In Istanbul, the gross rental yields on apartments - the return earned on the purchase price of a rental property, before taxation, vacancy costs, and other costs - range from 3.75% to 9.72% with a city average of 6.63% in Q2 2024. This is slightly higher as compared to the city average of less than 6% recorded in the past two years.

In other major cities:

  • In Ankara, gross rental yields fall between 6.31% and 10.32%, with a city average of 8.19%.
  • Antalya produces rental yields between 3.25% and 6.94%, with a city average of 5.17%.
  • Izmir's rental yields range from 5.67% to 9.53%, with a city average of 7.22%.
  • In Adana, gross rental yields are between 6.36% and 9.99%, with a city average of 8.12%.
  • In Konya, gross rental yields range from 4.66% to 9.38%, with a city average of 7.08%.
  • In Bursa, rental yields range from 6.38% to 7.49%, with a city average of 6.87%.
  • Kayseri yields are between 6.45% and 9.23%, with a city average of 7.72%.

Round-trip transaction costs are reasonable in Turkey.

Mortgage Market


Residential mortgage growth slowing rapidly

The growth of the country's residential mortgage loans is slowing sharply and the size of the mortgage market relative to GDP is now shrinking.

In June 2024, the total value of outstanding housing loans increased by 1.9% to TRY 446.52 billion (US$13.33 billion), a sharp slowdown from y-o-y growth of 21.7% by end-2023, 20.4% in 2022, 7.5% in 2021, 39.7% in 2020, and 5.8% in 2019, based on figures from the Central Bank of the Republic of Turkey (CBRT).

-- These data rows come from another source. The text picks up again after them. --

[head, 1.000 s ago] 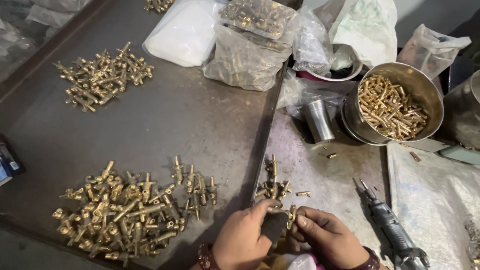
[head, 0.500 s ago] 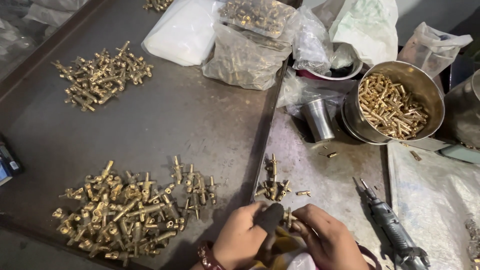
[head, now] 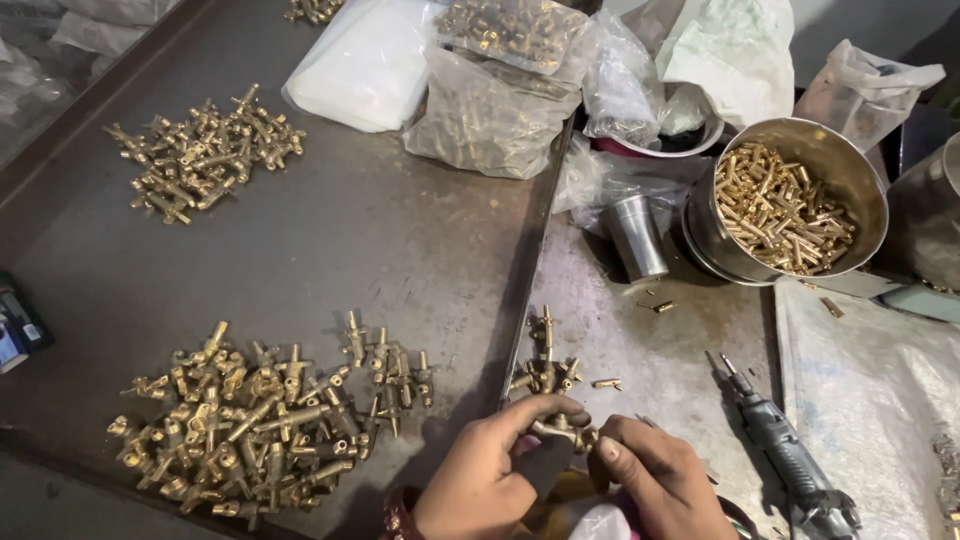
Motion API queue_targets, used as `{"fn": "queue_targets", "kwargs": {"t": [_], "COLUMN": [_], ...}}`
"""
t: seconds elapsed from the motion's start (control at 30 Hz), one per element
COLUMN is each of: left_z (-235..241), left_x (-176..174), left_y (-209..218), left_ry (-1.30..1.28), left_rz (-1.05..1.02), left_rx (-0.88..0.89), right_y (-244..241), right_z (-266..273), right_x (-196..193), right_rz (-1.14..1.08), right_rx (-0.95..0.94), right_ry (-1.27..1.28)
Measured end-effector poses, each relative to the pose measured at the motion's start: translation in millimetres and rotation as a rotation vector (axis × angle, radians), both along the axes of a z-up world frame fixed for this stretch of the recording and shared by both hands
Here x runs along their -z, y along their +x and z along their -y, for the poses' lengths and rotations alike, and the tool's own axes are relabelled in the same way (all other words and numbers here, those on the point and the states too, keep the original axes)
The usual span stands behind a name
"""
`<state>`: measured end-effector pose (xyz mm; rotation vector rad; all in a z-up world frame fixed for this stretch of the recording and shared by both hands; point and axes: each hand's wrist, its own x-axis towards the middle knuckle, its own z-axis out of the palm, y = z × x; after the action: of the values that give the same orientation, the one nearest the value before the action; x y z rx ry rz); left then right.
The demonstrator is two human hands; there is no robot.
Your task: Cleaning and deburring small brass components using a hand-held rotary power tool at a fabrication workstation.
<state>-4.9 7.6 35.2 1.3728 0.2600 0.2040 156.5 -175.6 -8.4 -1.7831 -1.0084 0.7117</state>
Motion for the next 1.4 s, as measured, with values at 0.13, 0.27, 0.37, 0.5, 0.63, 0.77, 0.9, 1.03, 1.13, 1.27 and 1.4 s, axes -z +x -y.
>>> {"fn": "queue_targets", "kwargs": {"t": [0.13, 0.27, 0.37, 0.5, 0.63, 0.77, 0.9, 1.03, 1.13, 1.27, 1.4], "left_z": [0, 0, -1, 1, -4, 0, 1, 0, 1, 1, 2], "left_x": [-1, -5, 1, 8, -11, 3, 11, 5, 8, 6, 1], "left_y": [-2, -2, -3, -4, -4, -4, -2, -2, -2, -1, 3], "left_ry": [0.062, 0.157, 0.305, 0.35, 0.293, 0.394, 0.603, 0.574, 0.486, 0.576, 0.639], "left_rz": [0.078, 0.036, 0.065, 0.061, -0.22, -0.016, 0.281, 0.295, 0.217, 0.14, 0.173], "left_rx": [0.008, -0.006, -0.02, -0.044, 0.035, -0.029, -0.119, -0.105, -0.112, -0.099, -0.176], "right_y": [3, 6, 9, 11, 12, 11, 9, 8, 10, 10, 9], "right_z": [3, 3, 5, 3, 1, 0, -4, -3, 2, 5, -2], "right_x": [16, 22, 27, 26, 24, 23, 19, 22, 33, 37, 35], "right_rz": [-0.23, -0.674, -0.793, -0.805, -0.808, -0.86, -0.939, -0.896, -0.896, -0.779, -0.837], "right_rx": [0.022, 0.136, 0.142, 0.128, 0.132, 0.081, 0.145, 0.154, 0.119, 0.05, 0.082], "right_ry": [-0.017, -0.068, -0.043, -0.05, -0.061, 0.012, 0.0, -0.007, 0.03, 0.054, 0.117]}}
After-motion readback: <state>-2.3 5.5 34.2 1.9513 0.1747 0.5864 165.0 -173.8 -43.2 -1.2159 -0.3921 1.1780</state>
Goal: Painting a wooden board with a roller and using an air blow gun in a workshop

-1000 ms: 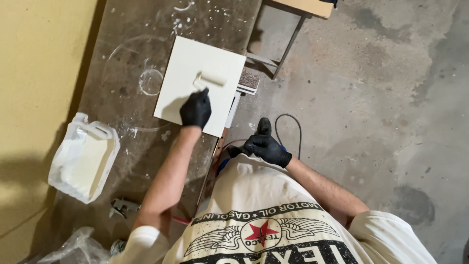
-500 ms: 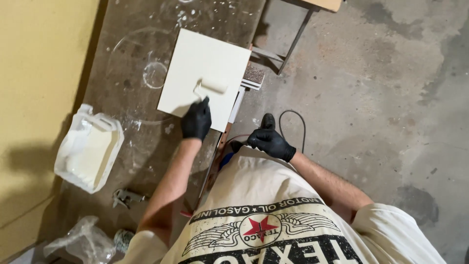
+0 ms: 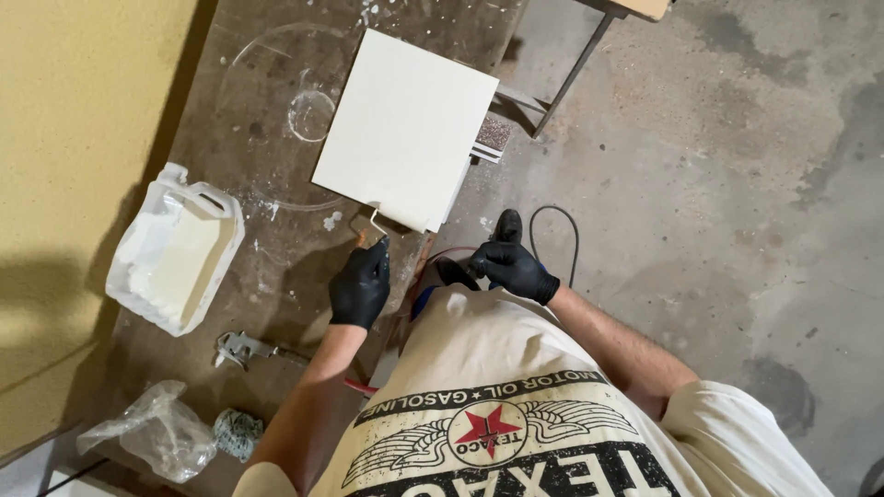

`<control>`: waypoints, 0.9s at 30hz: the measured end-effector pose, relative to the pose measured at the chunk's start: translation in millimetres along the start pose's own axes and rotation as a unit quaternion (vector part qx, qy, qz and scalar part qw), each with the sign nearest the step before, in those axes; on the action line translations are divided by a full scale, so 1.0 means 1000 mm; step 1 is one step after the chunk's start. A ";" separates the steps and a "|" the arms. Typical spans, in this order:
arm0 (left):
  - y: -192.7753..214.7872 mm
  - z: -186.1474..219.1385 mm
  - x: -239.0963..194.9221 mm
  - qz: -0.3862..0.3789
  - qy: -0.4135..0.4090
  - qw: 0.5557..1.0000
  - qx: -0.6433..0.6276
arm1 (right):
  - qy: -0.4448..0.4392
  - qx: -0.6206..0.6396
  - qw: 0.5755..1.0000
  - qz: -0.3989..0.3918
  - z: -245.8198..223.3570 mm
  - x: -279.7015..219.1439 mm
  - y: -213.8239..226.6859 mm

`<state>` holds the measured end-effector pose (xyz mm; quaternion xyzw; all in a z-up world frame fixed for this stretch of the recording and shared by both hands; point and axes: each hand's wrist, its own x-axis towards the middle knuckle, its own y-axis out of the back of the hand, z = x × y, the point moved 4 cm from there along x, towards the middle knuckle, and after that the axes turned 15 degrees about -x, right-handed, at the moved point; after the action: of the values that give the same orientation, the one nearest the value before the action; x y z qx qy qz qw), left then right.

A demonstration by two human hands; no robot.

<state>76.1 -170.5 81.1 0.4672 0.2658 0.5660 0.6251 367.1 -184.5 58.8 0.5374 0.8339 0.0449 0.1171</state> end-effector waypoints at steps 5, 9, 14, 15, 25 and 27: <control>-0.026 0.018 0.037 -0.014 -0.006 1.000 0.027 | -0.029 0.016 0.998 0.047 0.023 -0.013 0.014; -0.093 0.010 0.090 -0.050 -0.003 0.999 0.003 | -0.066 0.091 0.991 0.073 0.035 -0.020 0.028; -0.157 0.020 0.199 -0.043 0.008 0.998 -0.055 | -0.033 0.032 0.993 0.106 0.041 -0.021 0.046; -0.170 0.023 0.216 -0.044 0.006 0.997 -0.055 | -0.034 0.032 0.993 0.109 0.046 -0.022 0.048; -0.127 0.031 0.161 0.004 -0.019 0.999 -0.029 | -0.034 0.032 0.994 0.095 0.046 -0.017 0.049; -0.097 0.029 0.116 0.005 -0.019 0.999 -0.027 | -0.032 0.037 0.995 0.086 0.042 -0.013 0.045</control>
<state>170.7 -59.9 30.6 0.4618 0.2360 0.5672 0.6398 422.1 -179.5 29.5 0.6121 0.7817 0.0067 0.1193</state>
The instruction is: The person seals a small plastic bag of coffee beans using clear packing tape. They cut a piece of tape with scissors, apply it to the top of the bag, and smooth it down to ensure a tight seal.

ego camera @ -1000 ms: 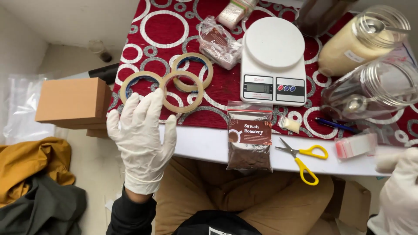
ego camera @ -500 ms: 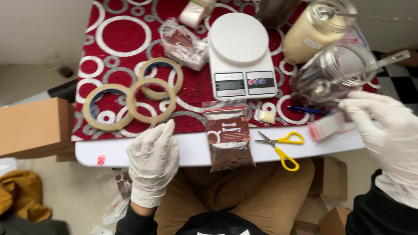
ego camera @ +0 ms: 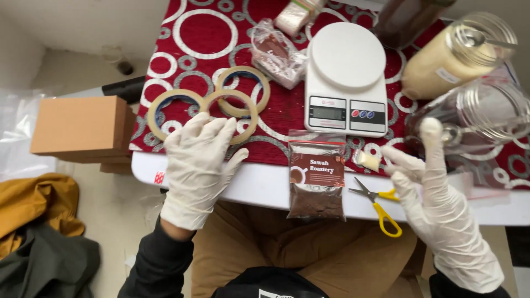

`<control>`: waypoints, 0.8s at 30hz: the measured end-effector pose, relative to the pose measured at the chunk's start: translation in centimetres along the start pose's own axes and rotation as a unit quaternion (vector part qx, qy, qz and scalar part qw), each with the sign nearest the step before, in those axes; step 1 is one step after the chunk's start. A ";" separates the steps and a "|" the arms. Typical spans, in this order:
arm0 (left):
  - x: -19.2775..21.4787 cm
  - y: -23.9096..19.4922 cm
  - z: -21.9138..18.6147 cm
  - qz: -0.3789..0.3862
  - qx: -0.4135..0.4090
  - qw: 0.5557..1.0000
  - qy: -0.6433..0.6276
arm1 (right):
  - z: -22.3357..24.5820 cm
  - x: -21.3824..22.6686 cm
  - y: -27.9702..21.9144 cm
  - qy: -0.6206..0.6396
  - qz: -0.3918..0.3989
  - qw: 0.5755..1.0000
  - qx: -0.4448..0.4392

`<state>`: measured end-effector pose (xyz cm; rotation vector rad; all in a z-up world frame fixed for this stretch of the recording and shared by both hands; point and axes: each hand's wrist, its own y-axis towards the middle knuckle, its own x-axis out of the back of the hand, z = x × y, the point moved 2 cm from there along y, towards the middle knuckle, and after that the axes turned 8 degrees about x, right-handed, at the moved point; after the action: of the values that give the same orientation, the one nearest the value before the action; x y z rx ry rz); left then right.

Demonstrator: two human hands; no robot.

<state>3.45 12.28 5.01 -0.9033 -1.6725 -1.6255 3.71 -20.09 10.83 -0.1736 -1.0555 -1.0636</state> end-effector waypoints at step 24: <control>4.2 0.3 -3.4 0.107 -0.098 0.864 -0.482 | 5.4 -1.5 5.9 0.008 -0.005 0.977 0.214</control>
<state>1.27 9.06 8.78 -2.1765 -1.8975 -1.2462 4.85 -12.94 14.64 0.1883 -1.2453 -0.8223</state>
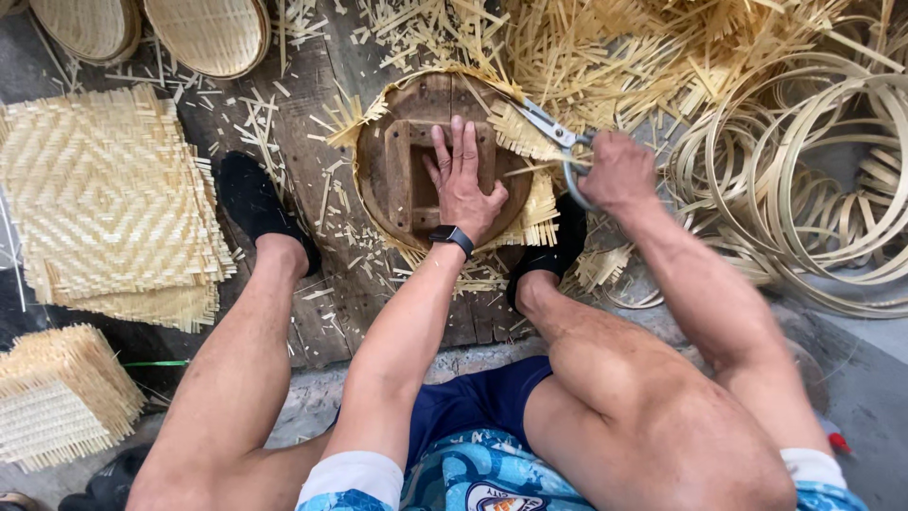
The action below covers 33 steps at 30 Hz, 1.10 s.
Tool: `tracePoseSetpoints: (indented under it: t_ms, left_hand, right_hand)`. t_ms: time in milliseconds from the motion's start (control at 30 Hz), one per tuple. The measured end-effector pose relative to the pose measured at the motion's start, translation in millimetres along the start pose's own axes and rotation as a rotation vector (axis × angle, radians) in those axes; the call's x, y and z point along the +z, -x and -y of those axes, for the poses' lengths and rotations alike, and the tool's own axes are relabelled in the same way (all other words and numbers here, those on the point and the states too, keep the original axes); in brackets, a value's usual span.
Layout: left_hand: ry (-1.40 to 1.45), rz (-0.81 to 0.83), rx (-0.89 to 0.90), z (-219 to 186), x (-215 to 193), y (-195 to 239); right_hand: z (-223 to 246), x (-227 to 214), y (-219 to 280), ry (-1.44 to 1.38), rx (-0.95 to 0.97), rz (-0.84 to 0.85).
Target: The person places a woven mat onto a wooden mold, then uses shears to trim the excess mat edges around the circular rim. The person repeats this process with multiple mats, stacking the finished pieces aside.
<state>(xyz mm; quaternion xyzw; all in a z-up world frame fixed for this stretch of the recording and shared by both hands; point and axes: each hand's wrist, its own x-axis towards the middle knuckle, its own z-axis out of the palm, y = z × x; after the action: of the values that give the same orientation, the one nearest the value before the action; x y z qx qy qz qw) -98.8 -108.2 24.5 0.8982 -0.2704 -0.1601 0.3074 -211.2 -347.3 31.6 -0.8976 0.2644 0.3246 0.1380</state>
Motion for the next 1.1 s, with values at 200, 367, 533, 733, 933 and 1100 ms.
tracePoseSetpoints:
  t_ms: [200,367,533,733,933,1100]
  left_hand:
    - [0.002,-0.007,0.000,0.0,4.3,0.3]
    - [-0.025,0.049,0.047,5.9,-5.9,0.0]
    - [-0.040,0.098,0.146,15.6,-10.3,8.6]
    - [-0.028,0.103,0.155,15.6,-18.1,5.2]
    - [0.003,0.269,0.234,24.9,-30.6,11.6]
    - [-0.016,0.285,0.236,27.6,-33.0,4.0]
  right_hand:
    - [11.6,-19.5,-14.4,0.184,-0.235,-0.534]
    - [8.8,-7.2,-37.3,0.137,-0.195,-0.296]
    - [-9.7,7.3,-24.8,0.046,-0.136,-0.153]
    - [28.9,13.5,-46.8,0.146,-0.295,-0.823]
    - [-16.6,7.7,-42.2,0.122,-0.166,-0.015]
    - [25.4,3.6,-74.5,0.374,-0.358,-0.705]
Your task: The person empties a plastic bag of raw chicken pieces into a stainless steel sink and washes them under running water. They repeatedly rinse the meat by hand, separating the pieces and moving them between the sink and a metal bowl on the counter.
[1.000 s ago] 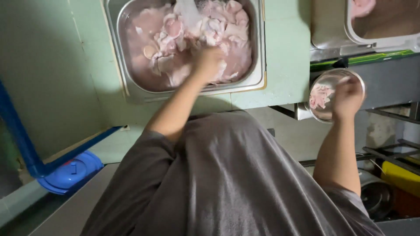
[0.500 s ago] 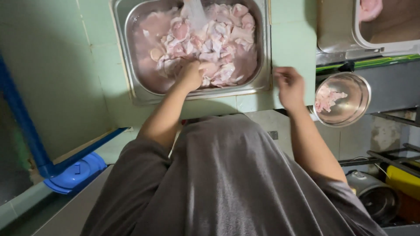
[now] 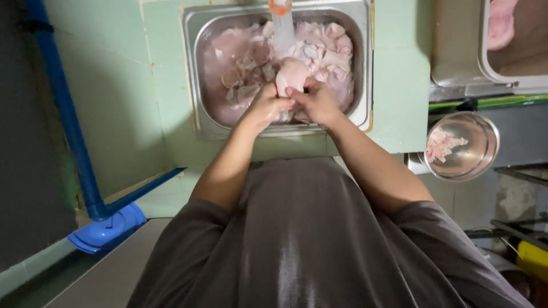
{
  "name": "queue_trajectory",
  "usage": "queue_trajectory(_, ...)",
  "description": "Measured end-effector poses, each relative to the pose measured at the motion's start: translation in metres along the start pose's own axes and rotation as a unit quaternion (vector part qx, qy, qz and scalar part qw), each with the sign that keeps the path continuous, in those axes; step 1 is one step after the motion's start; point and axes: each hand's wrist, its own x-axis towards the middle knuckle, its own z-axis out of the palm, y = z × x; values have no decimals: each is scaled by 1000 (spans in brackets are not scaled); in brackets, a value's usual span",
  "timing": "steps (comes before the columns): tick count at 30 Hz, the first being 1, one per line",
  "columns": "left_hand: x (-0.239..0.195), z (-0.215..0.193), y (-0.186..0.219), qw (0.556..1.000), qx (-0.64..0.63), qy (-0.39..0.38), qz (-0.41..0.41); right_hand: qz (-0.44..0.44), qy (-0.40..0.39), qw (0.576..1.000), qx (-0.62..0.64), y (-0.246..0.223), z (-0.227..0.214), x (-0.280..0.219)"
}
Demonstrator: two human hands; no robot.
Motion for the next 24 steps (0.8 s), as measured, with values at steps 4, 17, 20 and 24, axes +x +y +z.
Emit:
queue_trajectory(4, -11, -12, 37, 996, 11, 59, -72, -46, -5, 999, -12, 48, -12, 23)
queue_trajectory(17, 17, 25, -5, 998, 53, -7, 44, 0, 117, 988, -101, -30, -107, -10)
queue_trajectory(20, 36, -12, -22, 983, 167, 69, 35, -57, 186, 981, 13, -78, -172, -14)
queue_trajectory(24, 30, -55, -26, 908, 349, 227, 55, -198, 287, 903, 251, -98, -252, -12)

By type of financial institution (as of June 2024):

  • Deposit banks: total housing loans outstanding were up by just 1.1% y-o-y to TRY403.38 billion (US$12.05 billion), a sharp slowdown from an annual growth of 20.1% in 2023.
  • Participation banks: housing loans outstanding were up by 9.6% y-o-y to TRY43.14 billion (US$1.29 billion), a deceleration from an annual growth of 38.4 in 2023.
  • Development and investment banks: housing loans outstanding fell by 5.8% y-o-y to TRY6.02 million (US$179,610), in contrast to a huge growth of 332.3% in 2023.

Over the past seventeen years, housing loans in Turkey have grown by an annual average growth of about 23% from 2005 to 2023. Despite this, the size of the mortgage market relative to GDP has shrunk to below 2% in 2023, from 5.8% in 2016 - an indication that, on average, the economy is still growing faster than the residential mortgage market.